JM Financial hosted an interaction with Mr Mahesh Vyas, MD & CEO of CMIE, to gauge the outlook for India’s economy and industry. The context was a follow-up to our theme ‘Outlook 2022: Spotlight shifts to endogenous revival’ (Jan 16, 2022) wherein we highlighted that household consumption and corporate capex would define corporate earnings growth. The upshot of the discussion was that it is premature to expect the private sector’s impulses to self-sustain; hence, government spending needs to be aggressive, without worrying about credit rating implications.

* There is a demand problem because of sustained weakening in household income generation, employment, and labour participation rate (LPR) due to not just the pandemic impact but also the previous shocks, and the inability of policy communication to spur entrepreneurial intent. Compared to two years ago, about 2% of the working age population is not seeking work, which makes the effective unemployment rate higher than the reported 8%. The decline in LPR is primarily emanating from women and the young population (19-25 years bracket). Consumer sentiment index is 40% lower than pre-Covid and the biggest gap is in private consumption spending. Households aren’t participating in discretionary spending since wages haven’t increased. NPAs on retail loans will definitely rise.

* Deleveraging of corporate balance sheets amid gains in operating cash balances of large companies is not a good enough reason to catalyse private capex as both demand and capacity utilisation remain low. The PLI scheme is also a disaster, as it is a subsidy plan for industrialists, who don’t want to invest; it is not for the SME sector, which is the need of the hour.

* Fiscal strategy to support the demand side is crucial; initiatives such as increase in MSME credit, stepped-up MNREGA, and the food distribution programme were necessary to confront the pandemic shock but have not been good enough to sustain the recovery cycle. The government has been very conservative on spending despite good tax revenue collections, which is incomprehensible.
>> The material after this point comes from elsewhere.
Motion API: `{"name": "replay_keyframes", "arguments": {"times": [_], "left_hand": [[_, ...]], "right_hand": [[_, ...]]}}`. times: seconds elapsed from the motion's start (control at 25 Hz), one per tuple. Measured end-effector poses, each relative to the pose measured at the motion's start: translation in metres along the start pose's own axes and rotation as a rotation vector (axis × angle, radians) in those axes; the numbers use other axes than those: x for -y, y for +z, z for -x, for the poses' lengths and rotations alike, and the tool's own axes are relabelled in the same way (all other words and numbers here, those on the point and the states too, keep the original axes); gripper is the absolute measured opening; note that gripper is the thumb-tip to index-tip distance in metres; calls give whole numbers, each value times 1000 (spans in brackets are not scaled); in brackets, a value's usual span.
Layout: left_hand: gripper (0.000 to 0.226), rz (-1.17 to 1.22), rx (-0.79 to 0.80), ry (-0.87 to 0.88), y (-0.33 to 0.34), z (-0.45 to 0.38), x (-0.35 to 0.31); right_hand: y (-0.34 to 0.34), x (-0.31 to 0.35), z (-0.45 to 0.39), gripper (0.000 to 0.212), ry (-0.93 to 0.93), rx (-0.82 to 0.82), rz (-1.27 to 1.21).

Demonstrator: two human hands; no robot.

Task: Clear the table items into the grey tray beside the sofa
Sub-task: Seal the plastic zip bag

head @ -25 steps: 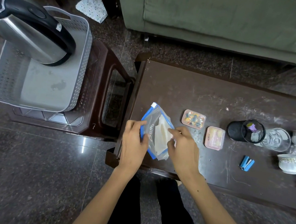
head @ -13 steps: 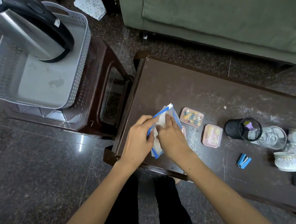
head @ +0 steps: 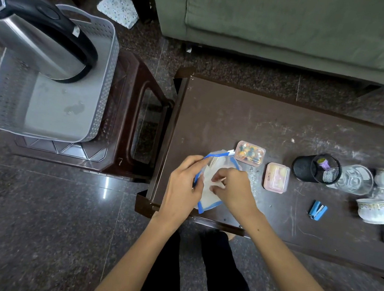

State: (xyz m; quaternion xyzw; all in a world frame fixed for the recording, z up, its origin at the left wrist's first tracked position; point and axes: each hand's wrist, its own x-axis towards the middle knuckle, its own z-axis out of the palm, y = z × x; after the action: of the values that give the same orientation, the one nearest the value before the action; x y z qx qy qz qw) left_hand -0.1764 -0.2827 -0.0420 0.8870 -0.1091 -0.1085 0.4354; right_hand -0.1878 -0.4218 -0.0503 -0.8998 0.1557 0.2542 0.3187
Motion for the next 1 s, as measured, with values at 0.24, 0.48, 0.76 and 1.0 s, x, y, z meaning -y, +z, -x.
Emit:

* We require stepped-up government spending for two years, including revenue spending; simultaneously, the government has to come up with a credible medium-term fiscal consolidation plan. Unless we have a supportive fiscal plan, chances of a self-sustaining growth cycle that realises the demographic dividend look weak.

 

* Question and answers:

* Are we facing unemployment issues as a fallout of GST, which has shifted labour from SMEs to the organised sector: The GST-led dislocation is not a major issue. Shift of labour force to the organised sector should typically induce structural benefits. For instance, India’s liberalisation in the 1990s displaced the computer assembling industry, which got replaced by the software sector boom that created large-scale formal sector jobs. Following GST implementation, a number of inefficient industries have perished, but Indian companies didn’t take advantage of the situation by venturing into more efficient industries. Indian companies have a bias towards capitalintensive businesses rather than labour-intensive ones.

* Where do you think the government can actually invest and spend on to revive the economy? Instead of introducing schemes such as PLI and Make in India, and be dependent on protectionism, the government should think out of the box and spend on ways that will create new investments.

* Can wealth disparity between rich & poor be corrected? This is a structural problem that pervades the world over. The tax structure is tilted in favour of companies and the wealthy, with the tax incidence higher on wage earners. The idea has always been that tax breaks can improve profitability, attract investments, spur growth, employment and wage growth. In the Indian context, corporates taxes are kept at 25% while wage earners pay 33%. There are tax breaks for capitalists, and it will always remain lower, but no major breaks for wage earners. This distortion is unlikely to change in the foreseeable future whereas it is desirable to reduce the tax incidence on households, thereby increasing disposable income that can spur the demand side.

* What is the risk of retail NPA re-emergence given that average compensation growth in the formal sector has been lower than retail lending growth? Yes, NPAs on retail loans will definitely increase since the moratorium has come to an end.